Par suite, en application de l’article 149 du code de procédure pénale, le requérant est titulaire d’un droit à réparation intégrale du préjudice moral et matériel que lui a causé la détention qu’il a subie.
a – Sur le préjudice moral
Ce préjudice est caractérisé par la souffrance morale résultant du choc carcéral ressenti par la personne privée de liberté.
Or, en la cause, ce préjudice est majoré par l’éloignement du requérant privé de liberté dans un pays étranger, loin de sa famille à une période où la crise sanitaire était source d’inquiétude pour le requérant à l’égard de ses proches, les conditions de détention en étant plus difficiles alors qu’il ne justifie pas des faits qu’il allègue s’agissant du site pénitentiaire de [Localité 2] en ne produisant pas aux débats le rapport du contrôleur général des lieux de privation de liberté qu’il invoque.
S’il est exact que le requérant a déclaré lors de l’enquête de personnalité renforcée en date du 18 mai 2020 n’avoir pas de difficultés sanitaires particulières, il sera relevé néanmoins qu’il produit aux débats d’une part une attestation du Docteur [R] dépendant de l’unité de soins en milieu pénitentiaire en date du 14 octobre 2020 faisant état de consultations à son bénéfice en soins psychiatriques, et d’autre part, une attestation du Docteur [L] selon laquelle [F], [I] [D] a bénéficié le 25 novembre 2022 d’une consultation en psychologie ; enfin, une attestation du praticien susvisé en date du 24 février 2023, aux termes de laquelle il a bénéficié d’une consultation pour trouble de l’adaptation mixte avec anxiété et dépression.
Dès lors, le premier président de ce siège considérera que la proximité entre la survenance de ces incidents médicaux et la date de détention du requérant caractérise le lien de causalité exigé par l’article 149 du code de procédure pénale.
Par suite au regard de ces éléments, de la durée de la détention et de l’absence d’antécédents judiciaires de [F], [I] [D] une somme de 28 000 € réparera intégralement le préjudice moral qu’il a subi.

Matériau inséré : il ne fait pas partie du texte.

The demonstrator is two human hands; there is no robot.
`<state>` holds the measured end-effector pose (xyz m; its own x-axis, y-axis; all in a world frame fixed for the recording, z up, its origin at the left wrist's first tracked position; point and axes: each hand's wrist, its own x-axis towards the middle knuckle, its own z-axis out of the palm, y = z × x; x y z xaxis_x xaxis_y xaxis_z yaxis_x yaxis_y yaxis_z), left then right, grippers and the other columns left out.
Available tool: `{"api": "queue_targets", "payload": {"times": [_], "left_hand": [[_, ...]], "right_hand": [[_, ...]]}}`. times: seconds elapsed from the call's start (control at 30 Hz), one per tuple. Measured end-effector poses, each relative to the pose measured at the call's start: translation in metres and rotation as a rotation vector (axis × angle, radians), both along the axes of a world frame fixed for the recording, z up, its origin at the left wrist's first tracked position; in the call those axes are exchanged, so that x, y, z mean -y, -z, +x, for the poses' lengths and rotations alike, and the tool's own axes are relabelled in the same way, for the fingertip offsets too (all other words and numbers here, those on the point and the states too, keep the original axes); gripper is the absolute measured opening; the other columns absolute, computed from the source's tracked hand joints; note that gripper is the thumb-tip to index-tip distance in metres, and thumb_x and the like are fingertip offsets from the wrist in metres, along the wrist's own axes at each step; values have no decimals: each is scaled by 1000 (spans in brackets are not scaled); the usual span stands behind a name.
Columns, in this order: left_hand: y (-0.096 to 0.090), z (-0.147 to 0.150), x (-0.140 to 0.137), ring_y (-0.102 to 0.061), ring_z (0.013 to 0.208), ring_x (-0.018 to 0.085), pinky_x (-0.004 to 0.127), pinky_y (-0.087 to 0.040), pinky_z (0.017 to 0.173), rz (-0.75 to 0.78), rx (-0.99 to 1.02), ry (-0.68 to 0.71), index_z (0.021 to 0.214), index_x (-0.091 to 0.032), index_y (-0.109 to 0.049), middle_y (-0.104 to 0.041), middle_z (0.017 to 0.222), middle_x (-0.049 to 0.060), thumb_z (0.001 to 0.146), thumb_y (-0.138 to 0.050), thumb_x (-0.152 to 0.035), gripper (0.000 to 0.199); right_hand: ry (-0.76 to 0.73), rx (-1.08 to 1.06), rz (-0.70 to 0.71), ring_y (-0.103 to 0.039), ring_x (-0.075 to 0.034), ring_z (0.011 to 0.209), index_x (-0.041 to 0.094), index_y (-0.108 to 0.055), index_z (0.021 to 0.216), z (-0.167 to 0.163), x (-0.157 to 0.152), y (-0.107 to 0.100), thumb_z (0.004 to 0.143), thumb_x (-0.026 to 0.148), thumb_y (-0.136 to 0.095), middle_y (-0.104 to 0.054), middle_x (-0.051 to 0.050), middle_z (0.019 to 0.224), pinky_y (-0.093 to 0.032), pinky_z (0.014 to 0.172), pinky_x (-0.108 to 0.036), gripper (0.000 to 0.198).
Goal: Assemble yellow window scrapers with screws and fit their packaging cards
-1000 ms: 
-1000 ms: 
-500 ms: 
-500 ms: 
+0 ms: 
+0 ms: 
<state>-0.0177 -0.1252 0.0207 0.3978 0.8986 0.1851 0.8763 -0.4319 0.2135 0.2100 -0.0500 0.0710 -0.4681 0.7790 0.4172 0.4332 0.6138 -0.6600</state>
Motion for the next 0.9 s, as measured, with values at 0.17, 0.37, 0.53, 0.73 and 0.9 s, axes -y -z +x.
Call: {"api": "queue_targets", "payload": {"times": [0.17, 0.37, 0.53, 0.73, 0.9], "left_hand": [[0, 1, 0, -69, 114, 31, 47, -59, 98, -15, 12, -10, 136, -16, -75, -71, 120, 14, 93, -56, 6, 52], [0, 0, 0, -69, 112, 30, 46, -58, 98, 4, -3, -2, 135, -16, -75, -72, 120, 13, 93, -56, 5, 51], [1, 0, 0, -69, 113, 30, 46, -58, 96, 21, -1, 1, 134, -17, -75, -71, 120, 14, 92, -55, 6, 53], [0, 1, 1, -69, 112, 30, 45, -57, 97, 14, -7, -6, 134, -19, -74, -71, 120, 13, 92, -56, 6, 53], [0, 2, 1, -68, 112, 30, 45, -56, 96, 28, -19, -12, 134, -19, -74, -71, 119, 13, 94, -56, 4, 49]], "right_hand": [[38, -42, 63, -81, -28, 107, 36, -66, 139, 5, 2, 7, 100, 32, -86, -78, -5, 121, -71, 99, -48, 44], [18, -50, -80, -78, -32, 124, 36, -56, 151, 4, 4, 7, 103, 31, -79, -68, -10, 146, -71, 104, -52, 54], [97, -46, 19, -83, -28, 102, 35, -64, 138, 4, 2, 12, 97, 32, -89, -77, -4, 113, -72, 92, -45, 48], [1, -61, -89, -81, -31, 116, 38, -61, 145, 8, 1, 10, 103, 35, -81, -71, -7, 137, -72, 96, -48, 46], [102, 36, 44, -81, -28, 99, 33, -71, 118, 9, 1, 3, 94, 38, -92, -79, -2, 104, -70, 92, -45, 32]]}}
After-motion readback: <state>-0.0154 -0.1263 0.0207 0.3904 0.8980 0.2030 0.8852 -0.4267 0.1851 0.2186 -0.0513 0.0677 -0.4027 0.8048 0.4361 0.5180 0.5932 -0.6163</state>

b- Sur le préjudice matériel
* Sur la perte de revenu
S’il est exact que pour justifier ce préjudice le requérant se prévaut d’un contrat de travail rédigé en espagnol, il n’y a pas lieu pour cette juridiction de surseoir à statuer pour permettre à [F], [I] [D] de produire aux débats un exemplaire de ce document traduit en français, puisque les mentions qui y figurent permettent d’en comprendre le sens sachant que ni l’agent judiciaire de l’État, ni le Procureur général forme une telle demande.
Néanmoins, le requérant ne produisant aux débats, ni de bulletin de salaire alors que ce contrat a pris effet le 13 avril 2020, ni la convention collective fixant sa rémunération, il sera alloué à ce titre en réparation du préjudice qu’il subit une somme de 8000 € correspondant à la durée de sa mission, soit du 13 avril 2020 jusqu’au 12 octobre 2020, l’agent judiciaire de l’État ne justifiant pas autrement une cessation anticipée de ce contrat qu’en affirmant que l’employeur aurait pu mettre un terme à cette convention durant la période d’essai.

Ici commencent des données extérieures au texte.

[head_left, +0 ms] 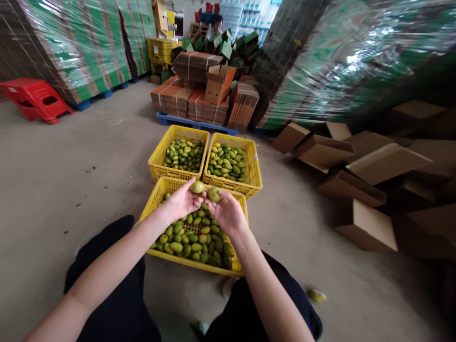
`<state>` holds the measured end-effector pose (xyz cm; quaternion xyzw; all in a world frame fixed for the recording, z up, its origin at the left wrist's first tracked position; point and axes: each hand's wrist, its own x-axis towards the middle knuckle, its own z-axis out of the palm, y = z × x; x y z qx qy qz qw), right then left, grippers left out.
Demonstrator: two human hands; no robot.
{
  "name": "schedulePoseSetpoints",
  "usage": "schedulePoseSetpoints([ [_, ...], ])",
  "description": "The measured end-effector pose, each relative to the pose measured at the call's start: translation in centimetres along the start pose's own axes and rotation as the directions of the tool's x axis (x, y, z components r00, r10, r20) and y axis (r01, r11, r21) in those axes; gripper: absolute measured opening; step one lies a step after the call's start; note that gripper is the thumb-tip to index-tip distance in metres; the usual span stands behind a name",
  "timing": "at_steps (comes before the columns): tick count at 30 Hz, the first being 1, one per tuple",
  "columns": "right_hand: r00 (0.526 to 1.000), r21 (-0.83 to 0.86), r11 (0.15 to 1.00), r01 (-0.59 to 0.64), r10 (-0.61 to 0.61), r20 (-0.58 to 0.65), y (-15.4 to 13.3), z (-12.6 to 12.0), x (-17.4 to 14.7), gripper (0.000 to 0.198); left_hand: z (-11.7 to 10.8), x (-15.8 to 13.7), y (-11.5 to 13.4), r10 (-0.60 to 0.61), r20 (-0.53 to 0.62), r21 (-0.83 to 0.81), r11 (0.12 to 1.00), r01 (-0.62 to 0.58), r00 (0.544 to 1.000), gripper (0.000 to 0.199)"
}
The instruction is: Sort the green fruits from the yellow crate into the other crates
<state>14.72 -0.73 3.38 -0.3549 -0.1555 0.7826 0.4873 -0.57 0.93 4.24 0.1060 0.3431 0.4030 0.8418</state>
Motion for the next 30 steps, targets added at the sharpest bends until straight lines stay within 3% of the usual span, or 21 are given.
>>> schedulePoseSetpoints([
  [3, 0.999, -0.061, 0.997, 0.048, -0.046, 0.027, 0.1, 0.0, -0.1, 0.029, 0.0, 0.1, -0.1, 0.067, -0.040, 0.092, 0.994, -0.063, 0.997, 0.039],
  [5, 0.991, -0.131, 0.982, 0.134, -0.129, 0.048, 0.2, 0.0, -0.2, 0.051, 0.1, -0.1, -0.2, 0.211, -0.055, 0.204, 0.959, -0.196, 0.976, 0.024],
  [7, 0.955, -0.249, 0.922, 0.297, -0.291, 0.062, 0.2, -0.2, -0.3, 0.063, 0.1, -0.5, -0.1, 0.394, -0.008, 0.327, 0.870, -0.370, 0.919, 0.020],
  [9, 0.849, -0.440, 0.744, 0.503, -0.520, 0.092, 0.1, -0.4, -0.3, 0.062, 0.1, -0.8, 0.2, 0.521, 0.078, 0.434, 0.750, -0.499, 0.850, 0.038],
  [11, 0.687, -0.642, 0.440, 0.628, -0.701, 0.192, 0.1, -0.7, -0.3, 0.054, -0.1, -1.1, 0.4, 0.586, 0.169, 0.530, 0.624, -0.574, 0.793, 0.041],
  [13, 0.559, -0.751, 0.141, 0.645, -0.757, 0.338, 0.2, -1.1, -0.2, 0.042, -0.2, -1.4, 0.7, 0.610, 0.263, 0.608, 0.497, -0.619, 0.747, 0.039],
  [16, 0.469, -0.771, -0.118, 0.625, -0.733, 0.493, 0.4, -1.5, 0.0, 0.035, -0.2, -1.6, 0.8, 0.628, 0.329, 0.663, 0.378, -0.646, 0.705, 0.036],
  [19, 0.423, -0.763, -0.220, 0.608, -0.724, 0.545, 0.7, -1.6, 0.1, 0.036, 0.0, -1.9, 0.7, 0.653, 0.294, 0.662, 0.388, -0.642, 0.698, 0.037],
  [22, 0.413, -0.764, -0.222, 0.605, -0.734, 0.540, 0.7, -1.5, 0.0, 0.037, 0.2, -2.2, 0.8, 0.645, 0.287, 0.650, 0.412, -0.638, 0.708, 0.039],
  [24, 0.458, -0.775, -0.147, 0.615, -0.733, 0.503, 0.6, -1.3, -0.1, 0.038, 0.3, -2.2, 0.8, 0.631, 0.278, 0.628, 0.451, -0.634, 0.724, 0.041],
  [26, 0.537, -0.775, -0.002, 0.632, -0.720, 0.440, 0.5, -1.2, -0.2, 0.041, 0.2, -2.2, 0.9, 0.620, 0.246, 0.588, 0.515, -0.624, 0.745, 0.045],
  [30, 0.713, -0.682, 0.378, 0.625, -0.631, 0.304, 0.5, -0.9, -0.3, 0.052, 0.0, -2.0, 0.9, 0.604, 0.195, 0.501, 0.616, -0.608, 0.773, 0.045],
])
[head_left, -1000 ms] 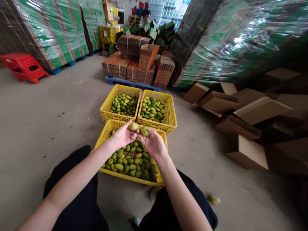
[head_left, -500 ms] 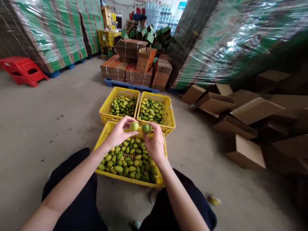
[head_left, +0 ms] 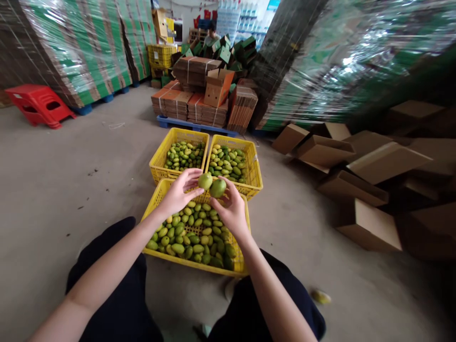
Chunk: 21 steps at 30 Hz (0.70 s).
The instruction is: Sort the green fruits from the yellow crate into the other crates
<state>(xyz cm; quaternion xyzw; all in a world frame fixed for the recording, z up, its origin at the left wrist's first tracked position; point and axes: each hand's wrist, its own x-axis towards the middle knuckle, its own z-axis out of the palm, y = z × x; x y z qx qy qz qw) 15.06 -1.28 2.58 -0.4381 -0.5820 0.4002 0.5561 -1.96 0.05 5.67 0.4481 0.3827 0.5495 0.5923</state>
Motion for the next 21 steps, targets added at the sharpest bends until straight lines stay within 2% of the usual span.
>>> schedulePoseSetpoints([
  [3, 0.994, 0.122, 0.986, -0.112, 0.109, 0.032, -0.1, 0.2, 0.0, 0.053, 0.1, -0.1, 0.0, -0.050, 0.045, -0.044, 0.998, 0.052, 0.998, 0.037],
  [7, 0.984, 0.107, 0.978, -0.178, 0.178, 0.002, 0.0, 0.5, -0.1, 0.047, 0.7, -0.4, -0.5, -0.093, 0.114, 0.006, 0.996, 0.093, 0.989, 0.035],
  [12, 0.960, 0.143, 0.950, -0.278, 0.279, 0.016, 0.2, 1.0, -0.3, 0.043, 1.4, -0.6, -1.7, -0.081, 0.007, 0.068, 0.994, 0.081, 0.997, 0.033],
  [14, 0.947, 0.191, 0.928, -0.319, 0.321, 0.017, 0.1, 1.2, -0.5, 0.045, 1.5, -0.4, -1.8, -0.119, -0.014, 0.087, 0.989, 0.119, 0.993, 0.031],
  [18, 0.896, 0.249, 0.875, -0.416, 0.440, -0.050, -0.1, 1.4, -0.6, 0.046, 1.1, 0.2, -1.9, -0.237, -0.108, -0.087, 0.970, 0.228, 0.966, 0.015],
  [21, 0.889, 0.239, 0.885, -0.400, 0.438, -0.132, 0.0, 1.2, -0.3, 0.040, 0.5, 0.6, -2.0, -0.327, -0.124, -0.268, 0.920, 0.286, 0.937, 0.007],
])
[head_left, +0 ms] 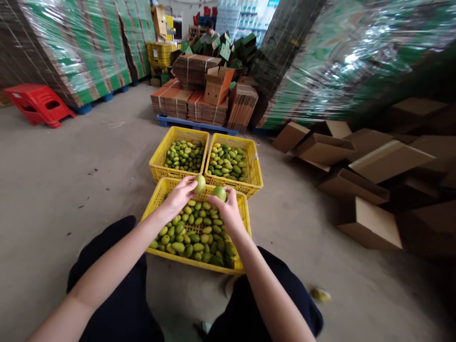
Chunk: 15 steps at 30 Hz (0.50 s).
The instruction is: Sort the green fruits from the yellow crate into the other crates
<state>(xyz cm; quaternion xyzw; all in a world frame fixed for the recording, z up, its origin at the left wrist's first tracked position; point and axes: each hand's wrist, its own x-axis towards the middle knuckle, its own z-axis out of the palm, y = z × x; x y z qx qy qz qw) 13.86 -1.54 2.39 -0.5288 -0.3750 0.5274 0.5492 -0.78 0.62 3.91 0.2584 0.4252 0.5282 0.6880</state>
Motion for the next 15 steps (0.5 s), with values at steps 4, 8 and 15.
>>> schedulePoseSetpoints([
  [4, 0.997, 0.039, 0.997, 0.059, -0.061, 0.047, 0.0, -0.2, 0.6, 0.030, -0.1, 0.0, 0.5, -0.153, 0.060, -0.151, 0.975, 0.161, 0.986, 0.014],
  [8, 0.990, 0.185, 0.981, -0.058, 0.033, 0.136, -0.5, -0.2, 0.6, 0.028, 0.2, -0.5, 1.1, -0.221, 0.276, -0.204, 0.938, 0.281, 0.935, 0.023],
  [15, 0.977, 0.346, 0.918, -0.193, 0.150, 0.149, -0.3, 0.1, 1.1, 0.029, 0.0, -0.3, 1.0, -0.200, 0.297, -0.195, 0.944, 0.265, 0.934, 0.029],
])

* Sur la perte d’une chance
L’indemnisation de ce préjudice est conditionnée à la démonstration par le requérant sur qui pèse la charge de la preuve du caractère sérieux de la chance et doit être évaluée à la chance perdue qui peut être égale à l’avantage qu’aurait procuré cette chance si elle s’était réalisée.
Or, en la cause, s’il est exact que [F], [I] [D] produit aux débats un contrat de travail établi en son nom le 26 mai 2021 avec l’entreprise de transport « transport [1] » pour une prise de poste le 15 juin 2021, signé exclusivement par l’employeur, le premier président de ce siège estimera que le défaut d’apposition de la signature de l’employé sur ce document ne le prive pas de valeur probante pour établir la volonté de celui-ci de l’embaucher.
Dès lors, la perte de la chance alléguée par le requérant étant établie, une somme de 9000 € réparera ce préjudice soit la perte de la chance d’avoir travaillé du 13 octobre 2020 date de la fin de sa mission auprès de [P] [K] et le début de son contrat auprès de l’entreprise de transport [1].
* Sur les frais exposés en détention
Les frais dont il est sollicité le remboursement n’étant pas liés directement à la détention puisqu’ils auraient été néanmoins exposés hors du milieu carcéral, sa demande sera rejetée.
* Sur les frais irrépétibles
Le remboursement des frais engagés au titre de la défense est subordonné à la justification que ces prestations sont directement liées à la privation de la liberté.
Or, en la cause les deux factures produites aux débats numéro 200521-2HR et numéro 200521-3HR en date des 25 janvier 2021 et 12 novembre 2022 établies par son conseil, au nom du requérant, d’un montant de 1200 € TTC et 2400 € TTC disposant expressément qu’elles sont en lien avec la détention, il sera fait droit à cette demande à ce titre.
* Sur les frais de traduction
[F], [I] [D] se prévaut à ce titre d’une facture numéro 2301-045 d’un montant de 540 € TTC établie par la SASU [3] le 20 février 2023 au nom de celui-ci correspondant à des frais de traduction en lien avec le contentieux pendant devant cette juridiction.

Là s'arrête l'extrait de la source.